> INFORMATION PROVIDED:
Start of Block

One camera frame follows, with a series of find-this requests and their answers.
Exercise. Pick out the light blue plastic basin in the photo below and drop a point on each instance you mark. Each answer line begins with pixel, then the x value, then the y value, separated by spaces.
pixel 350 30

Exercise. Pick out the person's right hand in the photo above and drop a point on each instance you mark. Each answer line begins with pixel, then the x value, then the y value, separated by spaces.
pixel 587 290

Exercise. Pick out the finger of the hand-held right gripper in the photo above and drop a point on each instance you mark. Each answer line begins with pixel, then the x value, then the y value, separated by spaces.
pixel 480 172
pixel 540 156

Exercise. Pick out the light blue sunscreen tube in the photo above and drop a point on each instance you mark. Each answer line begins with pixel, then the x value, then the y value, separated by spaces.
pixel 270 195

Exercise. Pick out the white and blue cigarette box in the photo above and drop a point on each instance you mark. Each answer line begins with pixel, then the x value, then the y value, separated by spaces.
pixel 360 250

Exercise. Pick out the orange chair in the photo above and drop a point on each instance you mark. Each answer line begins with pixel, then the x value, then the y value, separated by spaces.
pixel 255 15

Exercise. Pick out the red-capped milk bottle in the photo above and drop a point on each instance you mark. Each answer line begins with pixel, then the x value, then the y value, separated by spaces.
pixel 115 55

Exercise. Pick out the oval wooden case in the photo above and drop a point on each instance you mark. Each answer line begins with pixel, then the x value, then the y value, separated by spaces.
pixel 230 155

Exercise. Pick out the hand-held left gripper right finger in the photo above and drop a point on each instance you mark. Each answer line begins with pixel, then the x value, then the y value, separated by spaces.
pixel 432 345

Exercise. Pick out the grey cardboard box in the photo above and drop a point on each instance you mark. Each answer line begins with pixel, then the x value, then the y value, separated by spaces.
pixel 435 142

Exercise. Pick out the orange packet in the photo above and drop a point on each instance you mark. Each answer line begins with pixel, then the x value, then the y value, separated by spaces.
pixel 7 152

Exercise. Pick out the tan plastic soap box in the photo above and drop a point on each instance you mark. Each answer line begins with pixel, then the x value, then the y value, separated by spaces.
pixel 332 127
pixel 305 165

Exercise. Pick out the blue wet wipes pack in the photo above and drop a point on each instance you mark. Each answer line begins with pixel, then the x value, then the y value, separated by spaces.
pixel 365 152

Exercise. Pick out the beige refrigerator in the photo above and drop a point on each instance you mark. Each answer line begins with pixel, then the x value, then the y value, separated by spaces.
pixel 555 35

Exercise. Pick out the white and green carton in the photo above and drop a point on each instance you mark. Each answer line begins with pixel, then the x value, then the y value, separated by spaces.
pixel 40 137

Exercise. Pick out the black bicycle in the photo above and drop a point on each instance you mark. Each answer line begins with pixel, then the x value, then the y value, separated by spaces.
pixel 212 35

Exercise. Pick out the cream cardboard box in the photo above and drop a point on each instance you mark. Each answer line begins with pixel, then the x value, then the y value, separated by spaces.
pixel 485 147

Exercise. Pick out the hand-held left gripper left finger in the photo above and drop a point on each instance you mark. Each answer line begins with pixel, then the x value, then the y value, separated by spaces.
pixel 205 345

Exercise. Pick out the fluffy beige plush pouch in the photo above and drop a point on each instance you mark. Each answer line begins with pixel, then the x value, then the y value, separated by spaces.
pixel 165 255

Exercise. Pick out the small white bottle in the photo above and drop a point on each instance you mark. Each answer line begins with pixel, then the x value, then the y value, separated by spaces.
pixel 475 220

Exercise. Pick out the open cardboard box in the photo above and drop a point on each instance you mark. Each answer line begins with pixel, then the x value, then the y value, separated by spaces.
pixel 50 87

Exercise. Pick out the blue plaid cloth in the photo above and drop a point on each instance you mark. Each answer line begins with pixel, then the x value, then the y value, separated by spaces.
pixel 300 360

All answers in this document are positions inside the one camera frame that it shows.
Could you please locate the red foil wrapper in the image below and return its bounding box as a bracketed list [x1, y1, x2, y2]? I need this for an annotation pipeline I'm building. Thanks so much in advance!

End of Block
Start of Block

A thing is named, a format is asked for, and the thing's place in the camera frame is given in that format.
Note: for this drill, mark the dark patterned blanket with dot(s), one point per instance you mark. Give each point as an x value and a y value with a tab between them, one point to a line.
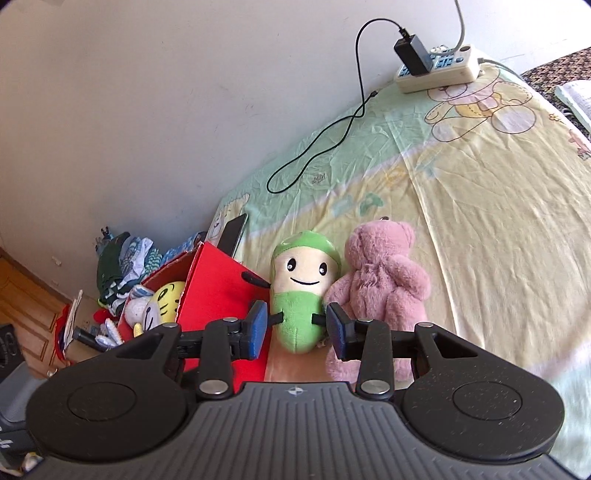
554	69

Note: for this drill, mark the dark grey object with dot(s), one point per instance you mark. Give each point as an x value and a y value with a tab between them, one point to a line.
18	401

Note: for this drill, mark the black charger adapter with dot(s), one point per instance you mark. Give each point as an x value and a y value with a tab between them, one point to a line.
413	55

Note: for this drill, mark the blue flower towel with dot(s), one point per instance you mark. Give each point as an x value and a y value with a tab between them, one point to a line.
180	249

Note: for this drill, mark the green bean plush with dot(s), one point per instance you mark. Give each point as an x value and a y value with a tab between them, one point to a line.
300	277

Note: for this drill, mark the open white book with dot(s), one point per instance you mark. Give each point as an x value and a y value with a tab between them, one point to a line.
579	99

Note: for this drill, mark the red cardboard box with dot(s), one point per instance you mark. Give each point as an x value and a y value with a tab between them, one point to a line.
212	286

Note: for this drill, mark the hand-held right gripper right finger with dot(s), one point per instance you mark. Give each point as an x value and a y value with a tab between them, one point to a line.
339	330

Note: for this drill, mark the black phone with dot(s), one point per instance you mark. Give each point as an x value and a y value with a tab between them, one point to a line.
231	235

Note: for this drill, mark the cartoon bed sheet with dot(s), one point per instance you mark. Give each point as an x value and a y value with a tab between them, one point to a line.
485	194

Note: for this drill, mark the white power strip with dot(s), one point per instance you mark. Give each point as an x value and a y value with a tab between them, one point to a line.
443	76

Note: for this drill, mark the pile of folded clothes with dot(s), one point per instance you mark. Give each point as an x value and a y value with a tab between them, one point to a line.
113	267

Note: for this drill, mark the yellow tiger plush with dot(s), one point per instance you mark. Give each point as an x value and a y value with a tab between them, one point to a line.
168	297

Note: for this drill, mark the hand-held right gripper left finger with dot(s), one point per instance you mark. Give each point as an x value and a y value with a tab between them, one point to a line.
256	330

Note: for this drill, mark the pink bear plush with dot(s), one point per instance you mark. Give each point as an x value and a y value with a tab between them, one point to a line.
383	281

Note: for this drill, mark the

End of Block
Start of Block

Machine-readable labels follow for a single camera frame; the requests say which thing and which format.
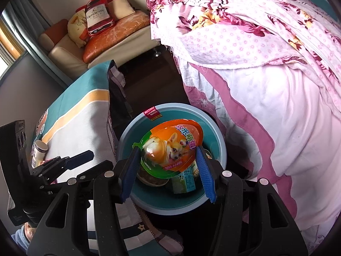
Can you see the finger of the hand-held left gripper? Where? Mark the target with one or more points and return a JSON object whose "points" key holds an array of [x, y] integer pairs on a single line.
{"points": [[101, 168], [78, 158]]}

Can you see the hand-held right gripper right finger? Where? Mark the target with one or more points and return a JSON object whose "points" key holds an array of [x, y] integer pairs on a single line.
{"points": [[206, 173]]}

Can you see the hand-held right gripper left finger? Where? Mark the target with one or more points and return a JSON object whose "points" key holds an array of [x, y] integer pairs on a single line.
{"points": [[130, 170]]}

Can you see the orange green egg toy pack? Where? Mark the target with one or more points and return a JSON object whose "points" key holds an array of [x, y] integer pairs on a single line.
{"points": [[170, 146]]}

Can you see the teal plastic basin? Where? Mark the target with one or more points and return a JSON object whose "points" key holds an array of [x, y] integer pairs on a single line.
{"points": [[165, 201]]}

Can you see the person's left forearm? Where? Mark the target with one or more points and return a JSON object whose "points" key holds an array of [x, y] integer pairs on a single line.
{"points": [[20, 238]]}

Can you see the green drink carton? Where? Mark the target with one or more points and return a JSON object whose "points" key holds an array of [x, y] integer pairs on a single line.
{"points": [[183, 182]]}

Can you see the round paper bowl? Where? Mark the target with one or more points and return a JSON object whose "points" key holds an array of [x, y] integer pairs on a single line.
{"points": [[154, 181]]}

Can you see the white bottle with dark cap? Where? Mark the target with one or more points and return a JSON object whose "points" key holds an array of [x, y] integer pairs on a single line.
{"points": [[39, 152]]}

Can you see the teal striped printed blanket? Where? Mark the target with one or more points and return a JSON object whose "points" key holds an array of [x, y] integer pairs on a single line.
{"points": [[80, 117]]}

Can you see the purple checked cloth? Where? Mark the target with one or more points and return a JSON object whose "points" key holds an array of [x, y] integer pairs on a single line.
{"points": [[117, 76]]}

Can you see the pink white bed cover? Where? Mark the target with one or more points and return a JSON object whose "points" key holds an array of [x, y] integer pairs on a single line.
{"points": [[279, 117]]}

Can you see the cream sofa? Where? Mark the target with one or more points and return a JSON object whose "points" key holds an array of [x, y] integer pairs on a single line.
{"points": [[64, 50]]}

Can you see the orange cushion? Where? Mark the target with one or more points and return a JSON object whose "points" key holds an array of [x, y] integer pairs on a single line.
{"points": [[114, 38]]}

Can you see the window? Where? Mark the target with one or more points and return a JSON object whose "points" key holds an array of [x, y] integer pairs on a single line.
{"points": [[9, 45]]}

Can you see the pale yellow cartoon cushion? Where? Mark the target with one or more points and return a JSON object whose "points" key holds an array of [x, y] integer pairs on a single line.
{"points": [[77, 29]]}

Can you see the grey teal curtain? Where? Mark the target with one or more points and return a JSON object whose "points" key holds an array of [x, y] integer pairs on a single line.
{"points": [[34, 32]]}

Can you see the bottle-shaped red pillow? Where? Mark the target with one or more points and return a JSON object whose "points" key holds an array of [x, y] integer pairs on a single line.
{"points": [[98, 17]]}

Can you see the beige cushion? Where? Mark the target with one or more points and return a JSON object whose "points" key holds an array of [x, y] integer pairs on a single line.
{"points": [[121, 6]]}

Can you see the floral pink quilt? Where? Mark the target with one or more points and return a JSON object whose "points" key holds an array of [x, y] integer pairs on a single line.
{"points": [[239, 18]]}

End of Block

> WORK REQUIRED: Look in the material above for the line with "Exercise. Pick out the blue plaid" and the line with "Could you please", and transcribe exactly those lines and all lines between them, nothing more.

> OUTPUT OF THE TASK:
Exercise. Pick out the blue plaid cloth in the photo above and drop a point on each instance you mark. Each answer line begins with pixel, then the x value, then the y value, separated by spaces.
pixel 300 360

All answers in this document are positions inside the one camera frame that it shows.
Could you please locate the red foil wrapper in the image below and return its bounding box as a bracketed list [x1, y1, x2, y2]? I need this for an annotation pipeline I'm building. Thanks so much in advance!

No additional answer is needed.